The calls had been coming more often, the women she sponsors needing to hear her voice a bit more often. Her own calls to her own sponsor, Anne, had also increased. Everyone’s lives were in a strange place, everyone forced so quickly into isolation.


“I was lonely, I was craving seeing people again,” Natalie said. “At first, Zoom was great because I could see everyone but then it’s like, ‘Oh, I can’t touch anyone and look at other people’s faces in the room.’ So it definitely shifted and I don’t know at exactly what point it shifted.”


Natalie sponsors several other women in both AA and NA, or Narcotics Anonymous, of which she is also a member. She is now engaged to Nick, and both of them have been more willing to meet in person with fellow addicts in recovery.


“Some of the stuff we talk about in recovery is very emotionally charged and people can go through some very emotional stuff, so it was really a challenge for me to not physically console somebody,” Natalie said.


The loss of physicality has been especially hard in working with the women she sponsors, who Natalie has been sure to meet up with safely during the pandemic.


“People in general are not doing well mental health-wise,” Natalie said. “My sponsees have been reaching out more, they’ve been leaning on me more. They’ve definitely been calling more. They’ve been having more stuff going on in their lives. We’ve been doing more step work. We’re talking a lot more. Which is a good thing because I need them to call me to stay sober.”


Like Lisa and Nick, service is a core principle for Natalie, the same as it is for Lisa and Nick.


“We get what we have by giving it away,” Natalie said. “The more I help people, the more it helps me.”

 

The pandemic has challenged almost every aspect of life, forcing people to adapt to a new sense of normalcy. The AA community is no different.


It has changed the way AA reaches those in need of help, forcing them to get creative with the more indigent members of their community—those who can’t afford a computer or internet service.


For these people, a phone call may be the best that can be done for now.


It forced the unpopular decision to shut down in-person meetings, and once some in-person meetings were beginning to be brought back safely, some members remained upset because social distancing and mask wearing were enforced.


“There’s been a lot of controversy with these masks,” Lisa said. “It’s become very political and not very American, and I don’t think AA is excluded from that controversy, even though we’d like to think we were.”

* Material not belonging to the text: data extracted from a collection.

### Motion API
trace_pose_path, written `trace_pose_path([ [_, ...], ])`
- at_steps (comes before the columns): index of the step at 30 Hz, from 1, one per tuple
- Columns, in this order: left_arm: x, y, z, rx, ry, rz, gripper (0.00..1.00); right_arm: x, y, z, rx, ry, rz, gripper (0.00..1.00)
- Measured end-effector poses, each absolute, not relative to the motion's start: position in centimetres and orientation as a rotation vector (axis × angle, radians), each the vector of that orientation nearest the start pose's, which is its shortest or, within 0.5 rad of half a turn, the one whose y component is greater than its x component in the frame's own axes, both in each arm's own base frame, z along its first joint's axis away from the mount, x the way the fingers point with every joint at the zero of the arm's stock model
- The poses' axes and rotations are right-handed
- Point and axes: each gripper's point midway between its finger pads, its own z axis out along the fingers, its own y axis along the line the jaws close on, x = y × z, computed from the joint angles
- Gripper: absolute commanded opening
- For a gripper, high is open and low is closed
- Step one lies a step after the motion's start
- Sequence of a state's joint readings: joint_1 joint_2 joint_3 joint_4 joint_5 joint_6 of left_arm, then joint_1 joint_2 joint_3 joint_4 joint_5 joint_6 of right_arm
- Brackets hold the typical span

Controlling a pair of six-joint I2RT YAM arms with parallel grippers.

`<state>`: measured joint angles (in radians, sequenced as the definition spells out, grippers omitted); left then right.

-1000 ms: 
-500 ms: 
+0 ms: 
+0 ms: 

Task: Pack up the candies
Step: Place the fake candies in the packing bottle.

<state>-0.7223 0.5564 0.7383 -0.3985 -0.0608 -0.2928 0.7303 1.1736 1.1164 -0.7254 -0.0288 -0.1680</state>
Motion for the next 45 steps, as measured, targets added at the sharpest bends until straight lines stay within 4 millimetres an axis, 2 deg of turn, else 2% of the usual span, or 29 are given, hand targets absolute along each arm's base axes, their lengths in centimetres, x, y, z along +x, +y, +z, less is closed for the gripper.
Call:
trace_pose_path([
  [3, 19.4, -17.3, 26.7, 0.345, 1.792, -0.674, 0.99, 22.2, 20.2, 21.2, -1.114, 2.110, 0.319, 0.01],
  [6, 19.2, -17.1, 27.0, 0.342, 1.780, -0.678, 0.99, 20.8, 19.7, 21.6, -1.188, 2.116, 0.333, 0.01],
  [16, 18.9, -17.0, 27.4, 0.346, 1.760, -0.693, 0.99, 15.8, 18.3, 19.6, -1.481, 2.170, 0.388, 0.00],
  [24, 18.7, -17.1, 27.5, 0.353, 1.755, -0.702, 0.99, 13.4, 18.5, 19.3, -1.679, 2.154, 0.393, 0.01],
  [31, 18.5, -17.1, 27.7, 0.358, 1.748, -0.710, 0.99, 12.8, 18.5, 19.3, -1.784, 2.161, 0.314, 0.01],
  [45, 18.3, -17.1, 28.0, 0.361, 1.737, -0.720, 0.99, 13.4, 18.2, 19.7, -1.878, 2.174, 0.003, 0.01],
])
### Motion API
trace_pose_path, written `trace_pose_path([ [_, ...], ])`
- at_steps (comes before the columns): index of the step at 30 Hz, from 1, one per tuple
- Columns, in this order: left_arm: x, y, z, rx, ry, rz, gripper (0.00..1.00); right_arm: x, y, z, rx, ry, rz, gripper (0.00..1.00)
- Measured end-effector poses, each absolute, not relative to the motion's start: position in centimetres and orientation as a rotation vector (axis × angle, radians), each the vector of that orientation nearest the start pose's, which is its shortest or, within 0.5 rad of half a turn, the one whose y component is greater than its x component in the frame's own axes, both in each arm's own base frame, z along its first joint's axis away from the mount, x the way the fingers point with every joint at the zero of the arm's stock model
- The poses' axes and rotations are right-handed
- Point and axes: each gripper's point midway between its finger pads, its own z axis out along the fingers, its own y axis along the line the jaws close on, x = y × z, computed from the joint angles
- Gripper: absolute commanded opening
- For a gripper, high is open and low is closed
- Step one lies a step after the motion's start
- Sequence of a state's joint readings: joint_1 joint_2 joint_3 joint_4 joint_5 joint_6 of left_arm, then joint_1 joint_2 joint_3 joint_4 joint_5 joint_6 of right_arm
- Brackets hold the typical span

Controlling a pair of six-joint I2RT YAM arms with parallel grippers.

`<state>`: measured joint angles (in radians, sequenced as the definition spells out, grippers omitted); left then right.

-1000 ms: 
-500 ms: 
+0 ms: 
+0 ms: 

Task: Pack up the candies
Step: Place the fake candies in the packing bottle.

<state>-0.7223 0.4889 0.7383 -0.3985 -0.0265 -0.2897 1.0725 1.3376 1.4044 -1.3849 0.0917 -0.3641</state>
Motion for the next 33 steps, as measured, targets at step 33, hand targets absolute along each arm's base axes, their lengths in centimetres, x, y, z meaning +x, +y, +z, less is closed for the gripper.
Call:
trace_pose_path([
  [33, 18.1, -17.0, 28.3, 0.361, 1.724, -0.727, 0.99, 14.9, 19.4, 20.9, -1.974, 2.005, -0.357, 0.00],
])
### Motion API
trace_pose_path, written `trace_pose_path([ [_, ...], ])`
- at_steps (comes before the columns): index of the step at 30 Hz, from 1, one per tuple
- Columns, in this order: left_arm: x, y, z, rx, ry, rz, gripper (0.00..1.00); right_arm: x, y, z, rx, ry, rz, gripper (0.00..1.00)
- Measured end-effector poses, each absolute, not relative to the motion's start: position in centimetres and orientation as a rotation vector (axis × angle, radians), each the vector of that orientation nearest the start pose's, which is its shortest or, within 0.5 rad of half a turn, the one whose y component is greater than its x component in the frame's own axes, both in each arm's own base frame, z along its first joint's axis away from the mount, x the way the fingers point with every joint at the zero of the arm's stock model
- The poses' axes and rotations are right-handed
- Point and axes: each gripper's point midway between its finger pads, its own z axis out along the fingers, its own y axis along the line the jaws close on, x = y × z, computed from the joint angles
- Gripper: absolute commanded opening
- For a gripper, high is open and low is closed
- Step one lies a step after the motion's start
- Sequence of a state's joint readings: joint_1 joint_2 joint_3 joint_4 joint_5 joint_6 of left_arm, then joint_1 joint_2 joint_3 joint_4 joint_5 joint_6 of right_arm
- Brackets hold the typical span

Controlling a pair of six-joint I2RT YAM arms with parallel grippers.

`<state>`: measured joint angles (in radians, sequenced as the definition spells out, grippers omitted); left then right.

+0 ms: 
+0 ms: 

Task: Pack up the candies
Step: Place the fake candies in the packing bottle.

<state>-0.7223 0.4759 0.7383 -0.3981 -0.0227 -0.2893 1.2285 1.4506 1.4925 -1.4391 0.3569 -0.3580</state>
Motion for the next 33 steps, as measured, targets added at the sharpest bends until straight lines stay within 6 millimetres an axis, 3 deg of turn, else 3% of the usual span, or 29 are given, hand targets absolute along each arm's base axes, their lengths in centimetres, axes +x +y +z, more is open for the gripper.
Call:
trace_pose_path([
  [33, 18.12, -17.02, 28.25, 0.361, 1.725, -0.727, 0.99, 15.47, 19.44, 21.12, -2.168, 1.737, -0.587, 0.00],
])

It has forced the question of what role Zoom will play in future meetings. Some feel Zoom allows those who can’t physically attend a meeting to continue to work the program- those in hospitals and nursing homes, those who find it more convenient not to drive or getting out at night.


“We really think there’s going to be a strong presence on Zoom,” Lisa said. “We don’t think that’s going away.”


But not everyone is in agreement about the future of AA online. “Zoom is working, to a certain degree, but I think it has caused kind of a dampening of the power of what AA can do,” Nick said. “It’s just diminished some of the little nuances that really make it work.”


But no matter what the future holds, the AA community has proven itself stronger than the pandemic and the program has proven itself adaptable to change.


“If I get honest with myself, [if] I trust that everything’s going to work out, and I try to help out the next guy,” Nick said. “If I can do those three things to some effect, consistently, I can be comfortable with myself and stay sober.”